The government sees shale gas as a valuable part of future energy supply in the UK, while protesters highlight potential risks and environmental impact.
But gauging the public attitude to fracking is complex – not least because 'the public' comprises a multitude of groups with different concerns regarding risk, argues Professor Nick Pidgeon at the Understanding Risk Research Group at Cardiff University.
The research group has been studying public risk perception, risk communication and public engagement with science and technology, partly funded by the ESRC – as well as investigating public acceptability of future energy system change under the UK Energy Research Centre.

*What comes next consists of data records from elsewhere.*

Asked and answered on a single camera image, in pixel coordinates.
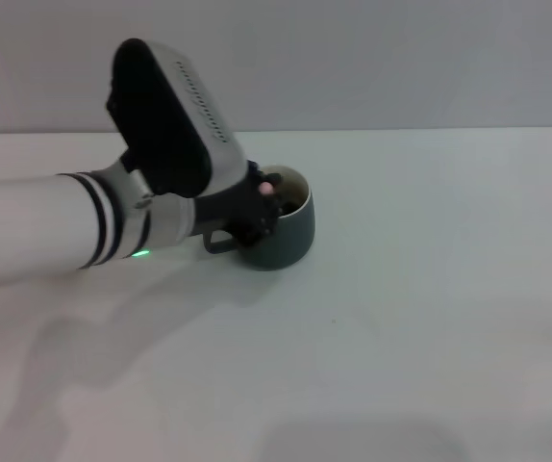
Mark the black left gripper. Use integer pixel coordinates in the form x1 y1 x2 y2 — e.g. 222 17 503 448
192 160 286 250

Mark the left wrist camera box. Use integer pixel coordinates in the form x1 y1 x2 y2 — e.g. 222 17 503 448
106 38 251 199

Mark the dark grey ceramic mug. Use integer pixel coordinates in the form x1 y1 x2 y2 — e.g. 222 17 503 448
202 165 315 271

"Our research shows that people remain very negative about hydrocarbons - because they view them as a polluting finite resource, and yesterday's technology - and do not see shale gas or other forms of unconventional fossil fuel as the solution to either energy security or climate change," says Professor Pidgeon.
Research also shows that traditional risk assessments often overlook factors influencing public concerns – such as whether the risk is perceived as controllable, the amount of trust in risk management, and the effect of media reporting. People are often distrustful of large outside companies who come to exploit the resources in their local area without proper consultation, and ask themselves where developments are likely to lead.
"Only focusing on the engineering concepts of risk – probabilities, damage estimates etc – is unlikely to meet people’s actual concerns about fracking," says Professor Pidgeon. "Risk communication must aim for a genuine dialogue with the affected public, and one that aims to build trust through exploring people's different values, and meeting their concerns about uncertainty or governance arrangements."
This could be done by subjecting new and controversial technologies such as fracking to a process of 'responsible innovation' – as currently used, for example, with some biotechnology and climate geoengineering applications - which would include both public dialogue and extended ethical review, alongside the more traditional engineering risk assessments.